Rapidly, BlueGranite was able to help this insurance provider reach the intended goals by identifying causes of rework, centralizing data analysis and reporting, implementing some initial predictive analytics, and lowering the number of hours spent on organizing reporting data. The proof of success was in the vaunted time-savings in reporting and analysis creation, as well as having automated reporting with machine learning-driven analytics identifying and categorizing rework causes. Report viewership and understanding rose with each subsequent effort.

The specialized, precise deployment of this well-architected solution ensures rapid ROI realization. As skilled analysts continue to extend and promote the analytics created in this Power BI environment, more people across the organization can glean actionable insight to provide better claims processing and operational efficiency. With the new claims reprocessing reporting suite in Power BI:

  • Advanced, modern business intelligence visualizations enable deeper understanding of claims rework.
  • Users spend less time performing manual analysis and more time using insights to establish the important cost-saving process changes that prevent claims reprocessing.
  • Analysts can feel more confident in the accuracy of data without having to visit various systems to find what they need.

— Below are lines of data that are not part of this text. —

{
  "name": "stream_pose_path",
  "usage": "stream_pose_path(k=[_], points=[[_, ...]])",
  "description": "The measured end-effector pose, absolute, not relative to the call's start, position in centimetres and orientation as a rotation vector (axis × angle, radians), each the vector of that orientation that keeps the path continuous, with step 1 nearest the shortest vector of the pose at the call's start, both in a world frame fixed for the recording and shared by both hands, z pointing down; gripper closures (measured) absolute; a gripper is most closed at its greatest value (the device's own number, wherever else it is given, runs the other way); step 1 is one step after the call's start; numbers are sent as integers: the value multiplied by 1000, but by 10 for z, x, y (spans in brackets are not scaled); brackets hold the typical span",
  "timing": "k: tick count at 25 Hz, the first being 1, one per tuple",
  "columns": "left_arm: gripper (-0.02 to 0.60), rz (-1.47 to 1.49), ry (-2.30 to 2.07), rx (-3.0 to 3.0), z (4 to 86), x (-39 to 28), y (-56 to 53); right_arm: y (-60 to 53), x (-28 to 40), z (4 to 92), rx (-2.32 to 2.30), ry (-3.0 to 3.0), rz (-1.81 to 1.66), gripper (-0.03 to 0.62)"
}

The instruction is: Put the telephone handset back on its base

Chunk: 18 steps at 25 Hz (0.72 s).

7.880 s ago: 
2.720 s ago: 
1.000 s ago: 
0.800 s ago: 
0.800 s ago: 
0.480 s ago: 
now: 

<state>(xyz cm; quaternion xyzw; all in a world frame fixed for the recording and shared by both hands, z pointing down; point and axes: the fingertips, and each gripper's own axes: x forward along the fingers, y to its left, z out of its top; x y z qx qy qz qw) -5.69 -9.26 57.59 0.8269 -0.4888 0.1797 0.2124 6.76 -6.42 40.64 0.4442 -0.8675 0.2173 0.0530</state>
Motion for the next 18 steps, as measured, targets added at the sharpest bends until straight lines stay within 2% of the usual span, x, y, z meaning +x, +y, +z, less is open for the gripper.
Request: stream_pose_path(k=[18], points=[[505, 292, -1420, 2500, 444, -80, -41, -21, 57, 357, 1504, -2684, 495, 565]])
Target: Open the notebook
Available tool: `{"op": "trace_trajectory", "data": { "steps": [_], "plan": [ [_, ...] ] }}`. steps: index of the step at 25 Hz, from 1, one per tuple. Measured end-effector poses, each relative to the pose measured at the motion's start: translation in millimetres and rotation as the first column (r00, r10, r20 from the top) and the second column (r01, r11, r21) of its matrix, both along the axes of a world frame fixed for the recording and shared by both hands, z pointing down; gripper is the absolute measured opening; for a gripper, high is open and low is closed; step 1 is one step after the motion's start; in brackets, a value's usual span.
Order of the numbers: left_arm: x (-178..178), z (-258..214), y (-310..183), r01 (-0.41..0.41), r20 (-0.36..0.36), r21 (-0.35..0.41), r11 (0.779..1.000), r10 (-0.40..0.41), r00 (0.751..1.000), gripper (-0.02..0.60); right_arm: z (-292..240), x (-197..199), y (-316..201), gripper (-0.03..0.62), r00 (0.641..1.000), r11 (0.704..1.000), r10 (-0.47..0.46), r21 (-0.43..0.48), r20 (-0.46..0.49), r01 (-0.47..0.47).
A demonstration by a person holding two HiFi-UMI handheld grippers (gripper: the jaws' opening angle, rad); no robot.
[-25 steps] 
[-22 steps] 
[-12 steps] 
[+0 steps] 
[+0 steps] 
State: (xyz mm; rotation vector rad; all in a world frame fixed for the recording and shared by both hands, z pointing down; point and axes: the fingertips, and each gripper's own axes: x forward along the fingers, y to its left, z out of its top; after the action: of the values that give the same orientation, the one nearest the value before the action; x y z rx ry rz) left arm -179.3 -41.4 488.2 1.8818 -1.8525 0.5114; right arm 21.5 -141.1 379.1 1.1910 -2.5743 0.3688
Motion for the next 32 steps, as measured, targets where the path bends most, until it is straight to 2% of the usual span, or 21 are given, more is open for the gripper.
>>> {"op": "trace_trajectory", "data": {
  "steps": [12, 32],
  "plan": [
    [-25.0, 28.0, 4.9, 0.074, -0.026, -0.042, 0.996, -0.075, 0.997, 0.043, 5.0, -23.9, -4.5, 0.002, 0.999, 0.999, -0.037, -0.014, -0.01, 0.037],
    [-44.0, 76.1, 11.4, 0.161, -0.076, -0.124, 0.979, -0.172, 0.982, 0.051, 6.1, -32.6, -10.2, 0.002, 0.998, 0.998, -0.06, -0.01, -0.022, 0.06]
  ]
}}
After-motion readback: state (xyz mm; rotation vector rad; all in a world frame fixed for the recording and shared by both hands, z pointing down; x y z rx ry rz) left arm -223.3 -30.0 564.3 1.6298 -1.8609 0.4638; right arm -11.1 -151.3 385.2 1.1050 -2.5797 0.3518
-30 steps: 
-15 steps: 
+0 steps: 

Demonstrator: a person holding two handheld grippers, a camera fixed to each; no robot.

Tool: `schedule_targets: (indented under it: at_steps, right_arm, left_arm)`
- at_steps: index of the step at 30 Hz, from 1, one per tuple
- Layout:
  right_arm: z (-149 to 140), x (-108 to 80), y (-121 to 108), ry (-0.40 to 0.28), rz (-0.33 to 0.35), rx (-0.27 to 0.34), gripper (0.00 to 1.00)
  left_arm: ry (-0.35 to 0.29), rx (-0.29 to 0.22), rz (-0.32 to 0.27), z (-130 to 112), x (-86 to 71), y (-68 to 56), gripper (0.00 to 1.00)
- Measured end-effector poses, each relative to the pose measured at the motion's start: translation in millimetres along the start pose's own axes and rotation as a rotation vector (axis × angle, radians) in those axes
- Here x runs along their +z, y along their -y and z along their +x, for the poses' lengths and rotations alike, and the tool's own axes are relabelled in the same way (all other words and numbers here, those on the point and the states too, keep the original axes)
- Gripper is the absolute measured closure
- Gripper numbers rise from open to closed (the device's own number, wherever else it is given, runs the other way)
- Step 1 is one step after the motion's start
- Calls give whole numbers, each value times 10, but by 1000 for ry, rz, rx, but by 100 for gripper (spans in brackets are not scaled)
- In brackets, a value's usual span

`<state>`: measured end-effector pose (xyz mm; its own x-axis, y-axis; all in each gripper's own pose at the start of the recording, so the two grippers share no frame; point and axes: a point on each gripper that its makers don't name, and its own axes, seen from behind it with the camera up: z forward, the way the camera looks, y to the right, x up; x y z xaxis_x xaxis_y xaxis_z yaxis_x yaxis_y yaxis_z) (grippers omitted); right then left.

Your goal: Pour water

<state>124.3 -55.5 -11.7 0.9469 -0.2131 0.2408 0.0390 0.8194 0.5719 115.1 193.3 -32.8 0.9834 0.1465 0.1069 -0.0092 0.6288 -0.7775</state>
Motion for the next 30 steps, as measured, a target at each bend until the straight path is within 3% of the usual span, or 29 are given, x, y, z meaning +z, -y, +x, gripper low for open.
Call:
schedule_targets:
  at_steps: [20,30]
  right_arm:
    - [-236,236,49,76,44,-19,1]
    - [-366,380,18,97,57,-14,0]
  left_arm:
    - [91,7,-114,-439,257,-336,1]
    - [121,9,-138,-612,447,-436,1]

The Power BI migration is a big improvement over legacy visuals, but it’s just the beginning. While the business team adjusts to the new reports and visuals in Power BI, the groundwork is being laid for a more detailed and enhanced data source. A modern, scalable solution built using Databricks and Azure Synapse will be better equipped to handle a large volume of data. With this expanded dataset, data scientists can build and train models to identify claims as candidates for rework before it even occurs – allowing for earlier intervention and better outcomes for patients, providers, and the healthcare insurer alike.

To learn how BlueGranite can speed up Power BI deployment and adoption for your organization, connect with us today.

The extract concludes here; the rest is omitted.